Hi,

Thanks for your replies and help.
We found the root cause and fixed the problem.

I will share the details in detail below for everyone but here’s the meat –
We had to add the IAM role to the taskmanager pods. The exception I noticed in 
Jobmanager logs originated from taskmanager. As soon as I added the IAM role to 
the taskmanager, checkpointing worked.


Details:
I had intentionally added the IAM roles to the jobmanager and not taskmanager.
I misunderstood that the checkpoint is written to the filesystem by Jobmanager. 
Also, I did not want the taskmanager to get access to S3 for security reasons.
To investigate, I tried a script on Jobmanager pod that would use the AWS 
Credentials provider chain to load credentials using the same Hadoop, aws 
dependencies.
The script could successfully access IAM role via Instance profile provider.
I enabled debug logging and afterwards checked taskmanager logs and noticed the 
same exception with debug logs from AWS credentials provider.
This was the hint for me and explained the behavior I observed.

Thanks again,
~ Abhi

From: Stephan Ewen <se...@apache.org>
Date: Tuesday, April 3, 2018 at 1:13 AM
To: user <user@flink.apache.org>
Cc: "dyana.rose" <dyana.r...@salecycle.com>, "Bajaj, Abhinav" 
<abhinav.ba...@here.com>
Subject: Re: Unable to load AWS credentials: Flink 1.2.1 + S3 + Kubernetes

Hi!

This is pretty much all in Hadoop's magic, from Flink's view, once this has 
been delegated to s3a.

I seem to recall that there was something with older hadoop-aws versions or AWS 
SDK versions. There were cases where that version needed to be bumped.
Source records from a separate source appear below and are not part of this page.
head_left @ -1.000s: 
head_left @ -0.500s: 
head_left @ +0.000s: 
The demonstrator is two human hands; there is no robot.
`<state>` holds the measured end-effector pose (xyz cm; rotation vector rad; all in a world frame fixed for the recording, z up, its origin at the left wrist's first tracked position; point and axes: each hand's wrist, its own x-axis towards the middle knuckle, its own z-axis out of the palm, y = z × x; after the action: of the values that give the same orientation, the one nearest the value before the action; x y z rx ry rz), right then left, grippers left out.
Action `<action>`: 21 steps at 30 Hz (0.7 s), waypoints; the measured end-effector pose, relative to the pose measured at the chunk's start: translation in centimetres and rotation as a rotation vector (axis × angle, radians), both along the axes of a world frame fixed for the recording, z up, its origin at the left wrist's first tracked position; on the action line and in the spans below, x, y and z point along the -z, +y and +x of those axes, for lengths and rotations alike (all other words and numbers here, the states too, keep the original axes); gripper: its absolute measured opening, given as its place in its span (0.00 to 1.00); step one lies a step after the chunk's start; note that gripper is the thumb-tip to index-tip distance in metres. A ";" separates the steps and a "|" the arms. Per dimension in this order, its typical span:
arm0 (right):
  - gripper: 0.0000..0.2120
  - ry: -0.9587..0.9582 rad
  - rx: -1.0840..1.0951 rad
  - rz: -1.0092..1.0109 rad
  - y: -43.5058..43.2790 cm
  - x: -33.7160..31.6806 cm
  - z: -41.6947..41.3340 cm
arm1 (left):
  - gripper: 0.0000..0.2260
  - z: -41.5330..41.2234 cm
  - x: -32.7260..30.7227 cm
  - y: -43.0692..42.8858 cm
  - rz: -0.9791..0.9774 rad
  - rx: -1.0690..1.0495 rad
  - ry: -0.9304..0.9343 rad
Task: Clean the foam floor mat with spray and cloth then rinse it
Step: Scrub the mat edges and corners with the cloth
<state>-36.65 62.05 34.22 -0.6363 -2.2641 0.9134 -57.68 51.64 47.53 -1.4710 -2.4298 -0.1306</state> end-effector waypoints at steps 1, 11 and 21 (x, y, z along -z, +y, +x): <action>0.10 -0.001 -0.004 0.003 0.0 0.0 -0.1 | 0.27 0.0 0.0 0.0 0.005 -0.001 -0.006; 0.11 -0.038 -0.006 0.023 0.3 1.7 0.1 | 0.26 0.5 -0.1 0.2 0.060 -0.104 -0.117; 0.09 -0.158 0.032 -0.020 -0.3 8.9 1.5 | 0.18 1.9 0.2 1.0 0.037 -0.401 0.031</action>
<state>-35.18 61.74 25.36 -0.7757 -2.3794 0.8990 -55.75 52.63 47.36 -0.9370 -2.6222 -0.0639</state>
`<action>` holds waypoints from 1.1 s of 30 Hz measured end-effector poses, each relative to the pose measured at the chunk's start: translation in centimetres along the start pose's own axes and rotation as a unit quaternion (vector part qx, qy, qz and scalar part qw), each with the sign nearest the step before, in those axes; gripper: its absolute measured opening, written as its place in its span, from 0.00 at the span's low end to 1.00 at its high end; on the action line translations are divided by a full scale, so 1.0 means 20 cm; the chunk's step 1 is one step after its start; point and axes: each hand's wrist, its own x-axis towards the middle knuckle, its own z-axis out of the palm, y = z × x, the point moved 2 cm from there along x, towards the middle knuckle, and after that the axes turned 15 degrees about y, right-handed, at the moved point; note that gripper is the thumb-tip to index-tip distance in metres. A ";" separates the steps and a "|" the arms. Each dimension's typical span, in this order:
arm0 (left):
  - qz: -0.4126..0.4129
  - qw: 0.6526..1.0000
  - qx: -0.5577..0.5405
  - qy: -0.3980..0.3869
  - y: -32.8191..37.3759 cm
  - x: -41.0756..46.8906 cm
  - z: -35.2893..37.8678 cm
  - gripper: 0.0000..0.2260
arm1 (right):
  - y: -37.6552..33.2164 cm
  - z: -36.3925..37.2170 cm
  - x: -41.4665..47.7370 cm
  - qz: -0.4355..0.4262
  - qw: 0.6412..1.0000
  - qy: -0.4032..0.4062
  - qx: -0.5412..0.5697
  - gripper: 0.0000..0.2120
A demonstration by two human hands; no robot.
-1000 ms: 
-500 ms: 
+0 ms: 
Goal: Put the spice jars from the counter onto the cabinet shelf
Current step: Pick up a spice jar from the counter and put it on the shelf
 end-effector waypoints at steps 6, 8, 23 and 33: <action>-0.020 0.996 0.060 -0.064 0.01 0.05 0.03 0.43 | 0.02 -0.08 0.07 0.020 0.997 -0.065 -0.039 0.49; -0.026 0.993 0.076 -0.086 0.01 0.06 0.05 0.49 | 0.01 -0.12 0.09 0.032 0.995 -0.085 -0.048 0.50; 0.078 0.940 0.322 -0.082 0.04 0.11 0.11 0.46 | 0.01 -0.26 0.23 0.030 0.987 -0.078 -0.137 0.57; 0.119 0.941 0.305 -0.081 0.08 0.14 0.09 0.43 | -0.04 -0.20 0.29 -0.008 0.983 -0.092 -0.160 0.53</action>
What we use in the pre-bundled s3 connectors in Flink 1.4+ is based on Hadoop 
2.8.1 and we explicitly bump AWS SDK versions to 1.11.95.

It might help in your case as well to bump the following dependencies (replace 
the jar files in "lib" or in the hadoop2 fat jar.

<dependency>
<groupId>com.amazonaws</groupId>
<artifactId>aws-java-sdk-core</artifactId>
<version>1.11.95</version>
</dependency>

<dependency>
<groupId>com.amazonaws</groupId>
<artifactId>aws-java-sdk-kms</artifactId>
<version>1.11.95</version>
</dependency>

<dependency>
<groupId>com.amazonaws</groupId>
<artifactId>aws-java-sdk-s3</artifactId>
<version>1.11.95</version>
</dependency>

Best,
Stephan


On Mon, Apr 2, 2018 at 7:32 PM, Bajaj, Abhinav 
<abhinav.ba...@here.com<mailto:abhinav.ba...@here.com>> wrote:
Hi,

Thanks for the suggestions.

We are using Kube2iam for our Kubernetes cluster and it seems to be setup 
correctly to support IAM Roles.
I also checked AWS 
documentation<https://emea01.safelinks.protection.outlook.com/?url=https%3A%2F%2Fdocs.aws.amazon.com%2FIAM%2Flatest%2FUserGuide%2Ftroubleshoot_iam-ec2.html%23troubleshoot_iam-ec2_no-keys&data=01%7C01%7C%7C02192adb0de344527acf08d5993ad42b%7C6d4034cd72254f72b85391feaea64919%7C1&sdata=IwfTqYN5Pd9w%2BqZ9EKK53CRnGgqaf61oVfxqHjJnxCc%3D&reserved=0>
 to troubleshoot the pods for access to the temporary security credentials.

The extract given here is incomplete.